● TASK TO COMPLETE
In the entries below, find the line with "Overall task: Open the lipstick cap" and the line with "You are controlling"; copy them and every line between them exactly, but not the pictures.

***** MATERIAL PROVIDED *****

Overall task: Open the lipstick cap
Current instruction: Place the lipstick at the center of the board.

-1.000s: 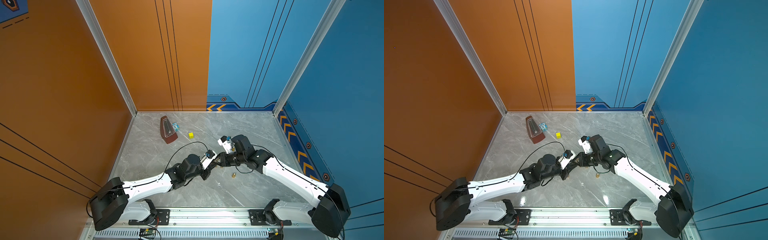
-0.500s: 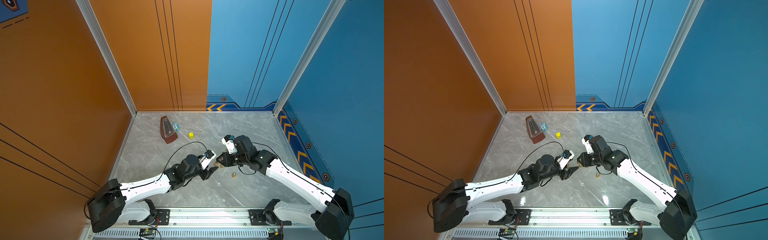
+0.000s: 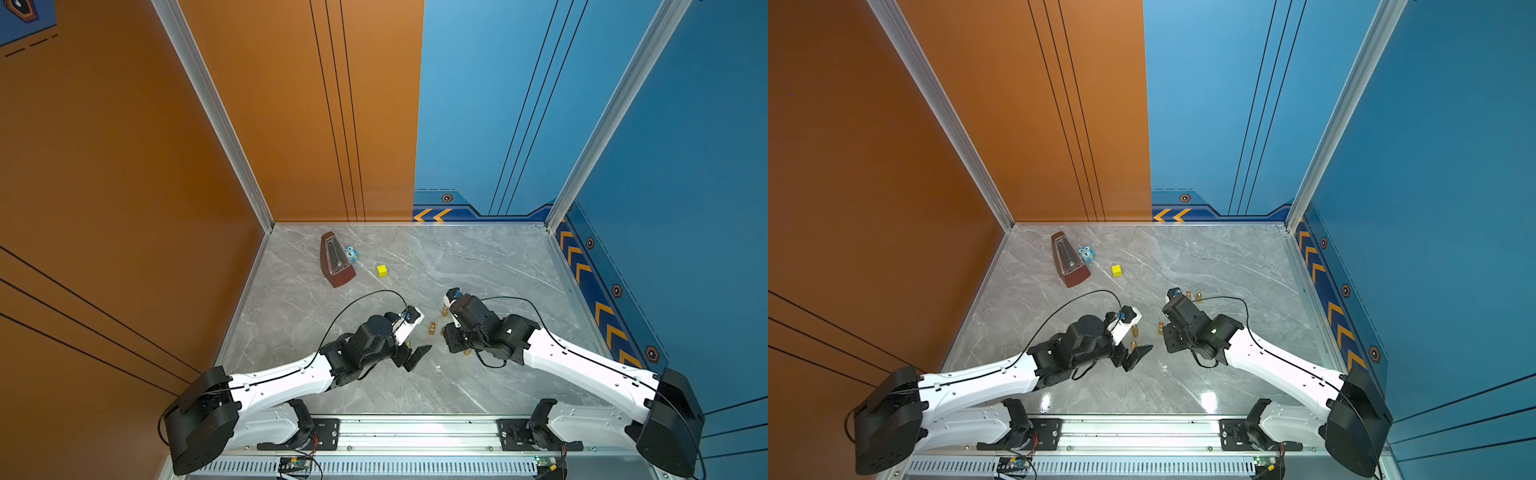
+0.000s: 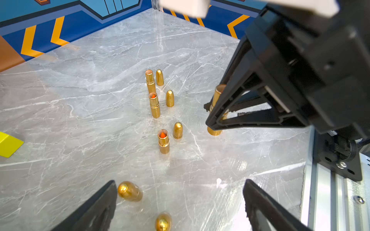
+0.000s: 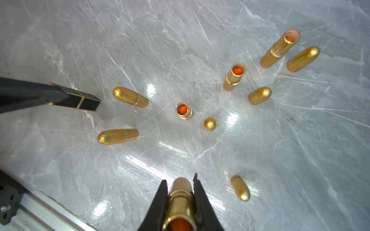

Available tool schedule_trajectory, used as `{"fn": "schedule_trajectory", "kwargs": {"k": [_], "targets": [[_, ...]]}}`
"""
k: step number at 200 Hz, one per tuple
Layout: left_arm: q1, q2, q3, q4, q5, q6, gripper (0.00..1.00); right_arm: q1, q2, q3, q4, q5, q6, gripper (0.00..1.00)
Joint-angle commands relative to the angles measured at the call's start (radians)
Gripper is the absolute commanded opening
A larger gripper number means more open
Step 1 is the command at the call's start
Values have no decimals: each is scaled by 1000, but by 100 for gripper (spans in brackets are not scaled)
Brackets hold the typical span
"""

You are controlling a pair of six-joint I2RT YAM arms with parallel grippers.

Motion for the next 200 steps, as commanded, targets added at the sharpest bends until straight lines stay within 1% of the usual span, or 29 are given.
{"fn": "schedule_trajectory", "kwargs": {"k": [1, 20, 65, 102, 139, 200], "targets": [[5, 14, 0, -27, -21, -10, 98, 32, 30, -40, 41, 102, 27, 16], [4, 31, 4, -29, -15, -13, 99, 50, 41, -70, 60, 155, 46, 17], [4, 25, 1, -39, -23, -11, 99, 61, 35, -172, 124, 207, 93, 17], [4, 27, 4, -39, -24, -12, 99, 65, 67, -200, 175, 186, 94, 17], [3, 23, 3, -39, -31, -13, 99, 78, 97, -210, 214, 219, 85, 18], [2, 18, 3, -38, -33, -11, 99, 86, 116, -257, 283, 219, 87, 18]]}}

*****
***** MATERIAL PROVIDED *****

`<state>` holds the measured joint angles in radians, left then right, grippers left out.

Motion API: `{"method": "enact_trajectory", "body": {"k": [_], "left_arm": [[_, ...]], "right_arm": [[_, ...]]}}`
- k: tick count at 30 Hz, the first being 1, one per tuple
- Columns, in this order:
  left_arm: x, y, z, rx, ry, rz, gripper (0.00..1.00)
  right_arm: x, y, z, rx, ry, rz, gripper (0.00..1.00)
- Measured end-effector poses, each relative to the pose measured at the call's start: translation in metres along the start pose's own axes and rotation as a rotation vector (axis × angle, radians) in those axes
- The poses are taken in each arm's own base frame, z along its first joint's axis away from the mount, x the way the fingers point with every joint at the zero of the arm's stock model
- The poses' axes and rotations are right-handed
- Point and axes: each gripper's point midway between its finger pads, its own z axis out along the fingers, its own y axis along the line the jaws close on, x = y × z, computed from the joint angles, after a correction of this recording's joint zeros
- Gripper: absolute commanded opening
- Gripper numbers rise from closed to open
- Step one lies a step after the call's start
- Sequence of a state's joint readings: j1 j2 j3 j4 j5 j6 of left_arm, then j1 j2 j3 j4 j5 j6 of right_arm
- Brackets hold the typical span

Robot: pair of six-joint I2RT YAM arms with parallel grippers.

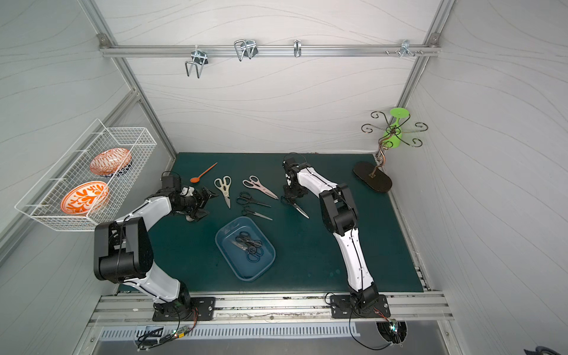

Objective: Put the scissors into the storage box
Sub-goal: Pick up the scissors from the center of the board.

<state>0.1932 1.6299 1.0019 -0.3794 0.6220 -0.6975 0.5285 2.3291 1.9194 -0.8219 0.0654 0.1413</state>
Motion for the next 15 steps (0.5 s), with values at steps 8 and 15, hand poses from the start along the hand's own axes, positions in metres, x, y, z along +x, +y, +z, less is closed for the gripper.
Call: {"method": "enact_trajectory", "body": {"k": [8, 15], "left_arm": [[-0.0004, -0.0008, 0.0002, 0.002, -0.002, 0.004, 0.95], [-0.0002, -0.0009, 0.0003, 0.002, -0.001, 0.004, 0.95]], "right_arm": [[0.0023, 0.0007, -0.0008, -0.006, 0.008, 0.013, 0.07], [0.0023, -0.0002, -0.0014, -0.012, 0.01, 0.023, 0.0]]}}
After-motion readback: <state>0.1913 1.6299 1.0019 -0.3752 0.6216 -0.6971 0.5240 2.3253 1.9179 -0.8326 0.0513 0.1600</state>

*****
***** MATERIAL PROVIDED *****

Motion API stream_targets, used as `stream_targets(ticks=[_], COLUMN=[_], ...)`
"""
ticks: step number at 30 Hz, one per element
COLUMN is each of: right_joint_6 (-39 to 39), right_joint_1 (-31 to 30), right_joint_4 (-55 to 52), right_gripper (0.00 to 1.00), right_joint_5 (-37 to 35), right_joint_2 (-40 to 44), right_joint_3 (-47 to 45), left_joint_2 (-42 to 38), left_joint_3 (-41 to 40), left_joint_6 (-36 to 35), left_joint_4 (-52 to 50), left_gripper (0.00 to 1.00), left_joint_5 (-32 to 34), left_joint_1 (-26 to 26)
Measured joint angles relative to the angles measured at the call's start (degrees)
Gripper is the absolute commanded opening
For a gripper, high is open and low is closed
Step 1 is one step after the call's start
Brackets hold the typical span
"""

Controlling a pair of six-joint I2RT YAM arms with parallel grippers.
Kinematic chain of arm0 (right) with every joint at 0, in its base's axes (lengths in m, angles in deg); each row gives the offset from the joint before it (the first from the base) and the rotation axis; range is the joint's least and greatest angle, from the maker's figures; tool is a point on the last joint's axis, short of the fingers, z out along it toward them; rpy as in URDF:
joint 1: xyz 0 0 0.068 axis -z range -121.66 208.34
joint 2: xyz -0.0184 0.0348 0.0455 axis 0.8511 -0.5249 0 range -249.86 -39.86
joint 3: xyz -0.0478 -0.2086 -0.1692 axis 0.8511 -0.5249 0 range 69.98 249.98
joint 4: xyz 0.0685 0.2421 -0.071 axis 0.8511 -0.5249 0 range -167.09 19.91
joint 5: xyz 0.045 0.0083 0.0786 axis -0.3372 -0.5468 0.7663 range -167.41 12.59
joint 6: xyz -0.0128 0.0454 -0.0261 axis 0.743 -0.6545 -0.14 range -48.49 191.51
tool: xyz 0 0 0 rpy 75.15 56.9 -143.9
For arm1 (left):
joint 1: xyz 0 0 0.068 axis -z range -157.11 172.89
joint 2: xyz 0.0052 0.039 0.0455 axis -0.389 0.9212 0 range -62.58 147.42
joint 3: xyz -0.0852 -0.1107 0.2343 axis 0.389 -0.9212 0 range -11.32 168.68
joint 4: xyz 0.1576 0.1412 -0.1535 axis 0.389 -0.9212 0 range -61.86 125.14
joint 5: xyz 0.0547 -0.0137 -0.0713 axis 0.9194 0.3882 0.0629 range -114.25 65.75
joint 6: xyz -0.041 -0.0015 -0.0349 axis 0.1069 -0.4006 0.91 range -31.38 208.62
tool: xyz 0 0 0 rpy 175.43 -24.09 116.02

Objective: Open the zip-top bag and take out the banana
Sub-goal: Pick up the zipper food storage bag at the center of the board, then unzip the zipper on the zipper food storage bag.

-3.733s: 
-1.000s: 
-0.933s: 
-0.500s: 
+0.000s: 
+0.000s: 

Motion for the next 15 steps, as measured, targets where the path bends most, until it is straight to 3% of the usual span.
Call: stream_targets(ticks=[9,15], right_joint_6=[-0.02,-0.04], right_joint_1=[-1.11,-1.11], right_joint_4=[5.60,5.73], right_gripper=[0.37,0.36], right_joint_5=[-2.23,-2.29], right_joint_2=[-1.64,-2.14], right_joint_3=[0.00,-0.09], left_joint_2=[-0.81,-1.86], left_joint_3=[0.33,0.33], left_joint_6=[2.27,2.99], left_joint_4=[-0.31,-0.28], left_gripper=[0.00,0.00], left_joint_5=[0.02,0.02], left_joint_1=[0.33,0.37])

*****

● RESULT OF THE EXERCISE
Overall task: Open the lipstick cap
Current instruction: Place the lipstick at the center of the board.

-1.000s: 
-0.500s: 
+0.000s: 
+0.000s: 
+0.000s: 

Available tool schedule_trajectory, used as `{"fn": "schedule_trajectory", "kwargs": {"k": [_], "targets": [[_, ...]]}}`
"""
k: step number at 200 Hz, one per tuple
Layout: left_arm: q1, q2, q3, q4, q5, q6, gripper (0.00..1.00); right_arm: q1, q2, q3, q4, q5, q6, gripper (0.00..1.00)
Joint-angle commands relative to the angles measured at the call's start (radians)
Gripper is the absolute commanded opening
A larger gripper number means more open
Step 1 is the command at the call's start
Values have no decimals: each is scaled by 1000, but by 100 for gripper (spans in brackets are not scaled)
Brackets hold the typical span
"""

You are controlling a pair of six-joint I2RT YAM arms with parallel grippers.

No further output is required, since the answer is complete.